▶ TASK DETAILS
Leaving the pictures aside, repeat every line below exactly.

▶ COLLECTED DATA
============================================================

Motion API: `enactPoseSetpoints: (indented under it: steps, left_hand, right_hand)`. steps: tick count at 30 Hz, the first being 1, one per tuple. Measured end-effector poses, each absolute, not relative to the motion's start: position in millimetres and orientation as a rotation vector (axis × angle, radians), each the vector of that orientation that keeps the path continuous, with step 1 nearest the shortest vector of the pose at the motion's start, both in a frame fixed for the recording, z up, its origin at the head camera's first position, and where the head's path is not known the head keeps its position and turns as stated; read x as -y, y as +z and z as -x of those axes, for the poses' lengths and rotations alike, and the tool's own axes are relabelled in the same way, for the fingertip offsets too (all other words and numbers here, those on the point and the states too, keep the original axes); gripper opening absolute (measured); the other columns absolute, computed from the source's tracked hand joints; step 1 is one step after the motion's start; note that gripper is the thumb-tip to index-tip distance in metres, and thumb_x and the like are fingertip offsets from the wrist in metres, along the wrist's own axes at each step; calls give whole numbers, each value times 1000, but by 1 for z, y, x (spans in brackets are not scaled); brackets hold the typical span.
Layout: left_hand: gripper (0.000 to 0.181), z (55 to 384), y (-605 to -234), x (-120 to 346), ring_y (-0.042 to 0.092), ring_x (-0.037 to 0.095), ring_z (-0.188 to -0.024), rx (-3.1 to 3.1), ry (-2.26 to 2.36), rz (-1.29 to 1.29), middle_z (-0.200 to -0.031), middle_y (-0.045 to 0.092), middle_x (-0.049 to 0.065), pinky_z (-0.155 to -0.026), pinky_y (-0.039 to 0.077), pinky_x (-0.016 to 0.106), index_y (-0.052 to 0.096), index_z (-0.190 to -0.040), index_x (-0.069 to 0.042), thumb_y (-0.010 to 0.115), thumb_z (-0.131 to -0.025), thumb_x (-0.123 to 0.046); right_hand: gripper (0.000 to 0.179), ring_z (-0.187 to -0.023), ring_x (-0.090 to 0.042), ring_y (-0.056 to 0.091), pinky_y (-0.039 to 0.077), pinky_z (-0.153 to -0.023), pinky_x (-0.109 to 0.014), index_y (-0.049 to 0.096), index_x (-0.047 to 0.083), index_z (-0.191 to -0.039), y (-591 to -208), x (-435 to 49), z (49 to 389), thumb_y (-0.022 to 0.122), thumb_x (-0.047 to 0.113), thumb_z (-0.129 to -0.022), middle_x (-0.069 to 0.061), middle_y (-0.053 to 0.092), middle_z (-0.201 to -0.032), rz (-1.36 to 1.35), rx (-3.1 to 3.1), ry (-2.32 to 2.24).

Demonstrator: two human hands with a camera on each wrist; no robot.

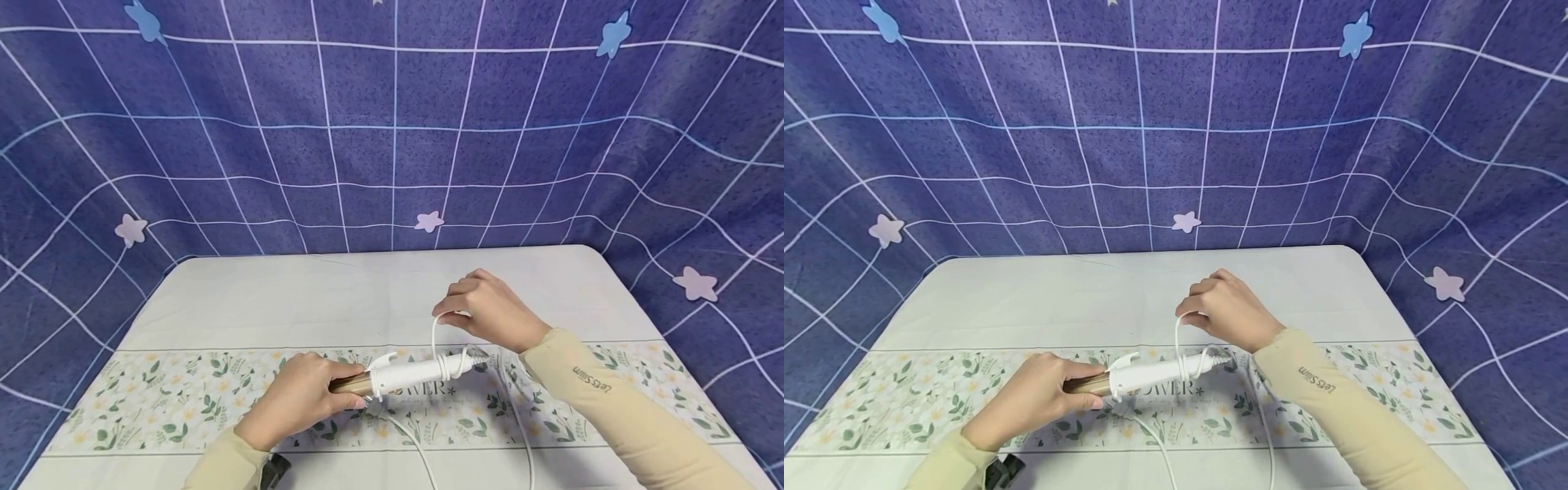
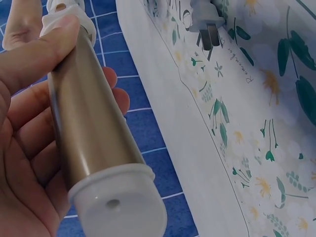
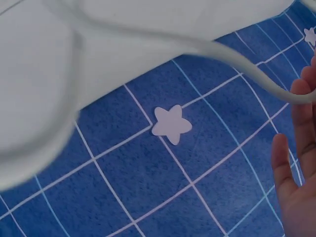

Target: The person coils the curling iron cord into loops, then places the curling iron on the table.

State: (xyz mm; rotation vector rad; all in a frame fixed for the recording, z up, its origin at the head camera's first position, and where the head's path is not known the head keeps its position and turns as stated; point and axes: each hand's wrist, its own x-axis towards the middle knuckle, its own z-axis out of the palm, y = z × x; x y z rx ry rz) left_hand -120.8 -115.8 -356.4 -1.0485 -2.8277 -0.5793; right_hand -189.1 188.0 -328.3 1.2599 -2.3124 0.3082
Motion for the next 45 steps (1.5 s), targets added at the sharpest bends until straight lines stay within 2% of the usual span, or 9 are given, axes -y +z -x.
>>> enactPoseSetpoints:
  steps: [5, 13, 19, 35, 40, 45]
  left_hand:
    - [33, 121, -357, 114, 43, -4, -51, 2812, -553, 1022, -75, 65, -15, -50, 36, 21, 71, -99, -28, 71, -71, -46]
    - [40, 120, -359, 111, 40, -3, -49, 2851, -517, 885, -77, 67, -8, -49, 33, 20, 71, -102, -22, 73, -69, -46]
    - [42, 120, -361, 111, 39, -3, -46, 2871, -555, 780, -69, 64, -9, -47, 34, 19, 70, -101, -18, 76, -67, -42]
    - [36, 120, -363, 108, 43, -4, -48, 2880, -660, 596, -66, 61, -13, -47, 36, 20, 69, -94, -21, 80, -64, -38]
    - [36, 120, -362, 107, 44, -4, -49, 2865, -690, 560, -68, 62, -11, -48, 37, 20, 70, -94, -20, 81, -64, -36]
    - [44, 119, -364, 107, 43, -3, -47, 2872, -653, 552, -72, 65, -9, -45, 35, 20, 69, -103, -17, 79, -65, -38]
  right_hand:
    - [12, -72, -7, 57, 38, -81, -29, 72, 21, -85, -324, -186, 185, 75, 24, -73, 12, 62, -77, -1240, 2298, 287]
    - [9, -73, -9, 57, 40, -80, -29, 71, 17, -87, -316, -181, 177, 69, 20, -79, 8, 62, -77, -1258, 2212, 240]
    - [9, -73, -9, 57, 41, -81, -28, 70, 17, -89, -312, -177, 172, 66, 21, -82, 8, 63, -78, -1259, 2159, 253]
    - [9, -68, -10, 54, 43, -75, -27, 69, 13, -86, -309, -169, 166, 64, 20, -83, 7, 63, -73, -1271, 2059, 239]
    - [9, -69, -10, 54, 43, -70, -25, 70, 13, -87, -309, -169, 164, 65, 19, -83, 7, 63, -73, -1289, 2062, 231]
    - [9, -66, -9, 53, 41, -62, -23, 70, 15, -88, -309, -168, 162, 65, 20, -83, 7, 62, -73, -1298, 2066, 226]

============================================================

▶ RESULT
Motion API: `enactPoseSetpoints: (indented under it: steps, left_hand, right_hand)`. steps: tick count at 30 Hz, the first being 1, one per tuple. Measured end-effector poses, each absolute, not relative to the motion's start: position in millimetres and orientation as a rotation vector (axis × angle, radians), each the vector of that orientation that keeps the path continuous, with step 1 nearest the shortest vector of the pose at the motion's start, both in a frame fixed for the recording, z up, its origin at the head camera's first position, and where the head's path is not known the head keeps its position and turns as stated; read x as -y, y as +z and z as -x of those axes, for the poses' lengths and rotations alike, and the tool's own axes are relabelled in the same way, for the fingertip offsets too (all other words and numbers here, those on the point and the states too, keep the original axes); gripper opening absolute (measured); the other columns absolute, computed from the source's tracked hand joints; step 1 is one step after the motion's start; note that gripper is the thumb-tip to index-tip distance in metres, and thumb_x and the like are fingertip offsets from the wrist in metres, along the wrist's own axes at each step; calls give whole numbers, each value times 1000, but by 1 for z, y, x (spans in brackets are not scaled); brackets hold the typical span.
Layout: left_hand: gripper (0.000 to 0.181), z (55 to 384), y (-605 to -234), x (-120 to 346), ring_y (-0.042 to 0.092), ring_x (-0.037 to 0.095), ring_z (-0.188 to -0.024), rx (-3.1 to 3.1), ry (-2.26 to 2.36), rz (-1.29 to 1.29), middle_z (-0.200 to -0.031), middle_y (-0.045 to 0.092), middle_x (-0.049 to 0.065), pinky_z (-0.155 to -0.026), pinky_y (-0.039 to 0.077), pinky_x (-0.016 to 0.106), index_y (-0.052 to 0.096), index_z (-0.190 to -0.040), index_x (-0.069 to 0.042), thumb_y (-0.010 to 0.115), thumb_z (-0.131 to -0.025), thumb_x (-0.123 to 0.046); right_hand: gripper (0.000 to 0.179), ring_z (-0.187 to -0.023), ring_x (-0.090 to 0.042), ring_y (-0.056 to 0.091), pinky_y (-0.039 to 0.077), pinky_z (-0.153 to -0.023), pinky_x (-0.109 to 0.014), index_y (-0.049 to 0.096), index_x (-0.047 to 0.083), index_z (-0.191 to -0.039), y (-591 to -208), x (-435 to 49), z (49 to 389), thumb_y (-0.022 to 0.122), thumb_x (-0.047 to 0.113), thumb_z (-0.129 to -0.022), middle_x (-0.069 to 0.061), middle_y (-0.053 to 0.092), middle_z (-0.201 to -0.032), rz (-1.36 to 1.35), rx (-3.1 to 3.1), ry (-2.32 to 2.24).

Demonstrator: two human hands with a camera on each wrist; no robot.


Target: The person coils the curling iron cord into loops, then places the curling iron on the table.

State: (xyz mm; rotation vector rad; all in a frame fixed for the recording, z up, its origin at the head camera's first position, and where the head's path is not known the head keeps its position and turns as stated; point and axes: each hand's wrist, its own x-axis towards the middle knuckle, its own z-axis out of the palm, y = z × x; x y z rx ry rz) left_hand -120.8 -115.8 -356.4 -1.0485 -2.8277 -0.5793; right_hand -189.1 188.0 -328.3 1.2599 -2.3124 0.3082
Motion for the next 45 steps (1.5 s), targets added at the sharpest bends until straight lines stay within 2% of the usual span, or 9 are given, axes -y +z -x.
>>> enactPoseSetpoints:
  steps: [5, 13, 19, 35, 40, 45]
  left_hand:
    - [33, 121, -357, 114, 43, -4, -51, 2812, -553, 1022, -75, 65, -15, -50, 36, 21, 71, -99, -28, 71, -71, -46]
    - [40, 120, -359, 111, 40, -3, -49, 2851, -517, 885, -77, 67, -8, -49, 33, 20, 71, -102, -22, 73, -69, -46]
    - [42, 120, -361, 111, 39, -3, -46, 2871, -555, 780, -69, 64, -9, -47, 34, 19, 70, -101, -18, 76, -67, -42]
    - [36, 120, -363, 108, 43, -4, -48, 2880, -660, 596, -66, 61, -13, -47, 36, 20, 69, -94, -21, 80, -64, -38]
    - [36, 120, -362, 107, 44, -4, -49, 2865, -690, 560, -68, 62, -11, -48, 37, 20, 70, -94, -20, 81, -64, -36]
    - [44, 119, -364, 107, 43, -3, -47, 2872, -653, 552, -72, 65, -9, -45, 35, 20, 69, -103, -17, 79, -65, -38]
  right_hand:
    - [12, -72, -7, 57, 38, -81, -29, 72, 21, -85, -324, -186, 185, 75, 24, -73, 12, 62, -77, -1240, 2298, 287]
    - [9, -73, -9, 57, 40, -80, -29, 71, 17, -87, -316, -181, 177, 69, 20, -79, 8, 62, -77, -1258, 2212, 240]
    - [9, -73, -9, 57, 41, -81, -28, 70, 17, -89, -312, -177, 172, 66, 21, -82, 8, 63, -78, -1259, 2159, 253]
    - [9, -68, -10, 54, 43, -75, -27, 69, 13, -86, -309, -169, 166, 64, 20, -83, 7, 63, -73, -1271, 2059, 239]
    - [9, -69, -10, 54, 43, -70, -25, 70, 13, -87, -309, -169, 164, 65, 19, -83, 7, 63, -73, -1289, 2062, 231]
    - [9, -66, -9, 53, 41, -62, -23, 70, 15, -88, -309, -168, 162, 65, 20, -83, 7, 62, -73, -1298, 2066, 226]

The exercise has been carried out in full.